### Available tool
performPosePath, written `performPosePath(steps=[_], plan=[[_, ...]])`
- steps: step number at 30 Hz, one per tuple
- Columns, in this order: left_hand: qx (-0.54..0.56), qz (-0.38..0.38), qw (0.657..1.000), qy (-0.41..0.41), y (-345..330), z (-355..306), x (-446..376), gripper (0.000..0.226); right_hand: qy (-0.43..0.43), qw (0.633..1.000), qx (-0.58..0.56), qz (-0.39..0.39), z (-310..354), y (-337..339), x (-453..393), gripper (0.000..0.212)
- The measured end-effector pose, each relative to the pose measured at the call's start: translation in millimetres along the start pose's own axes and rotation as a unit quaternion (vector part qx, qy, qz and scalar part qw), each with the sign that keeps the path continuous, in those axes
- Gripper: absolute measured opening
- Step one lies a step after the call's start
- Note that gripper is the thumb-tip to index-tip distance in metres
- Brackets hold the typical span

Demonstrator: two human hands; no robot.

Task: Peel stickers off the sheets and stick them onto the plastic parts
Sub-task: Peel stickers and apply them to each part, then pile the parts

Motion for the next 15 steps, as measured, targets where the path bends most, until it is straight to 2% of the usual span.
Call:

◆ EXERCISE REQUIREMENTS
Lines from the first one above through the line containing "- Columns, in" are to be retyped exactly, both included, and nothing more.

◆ EXERCISE RESULT
### Available tool
performPosePath, written `performPosePath(steps=[_], plan=[[_, ...]])`
- steps: step number at 30 Hz, one per tuple
- Columns, in this order: left_hand: qx (-0.54..0.56), qz (-0.38..0.38), qw (0.657..1.000), qy (-0.41..0.41), y (-345..330), z (-355..306), x (-446..376), gripper (0.000..0.226); right_hand: qy (-0.43..0.43), qw (0.633..1.000), qx (-0.58..0.56), qz (-0.39..0.39), z (-310..354), y (-337..339), x (-453..393), gripper (0.000..0.212)

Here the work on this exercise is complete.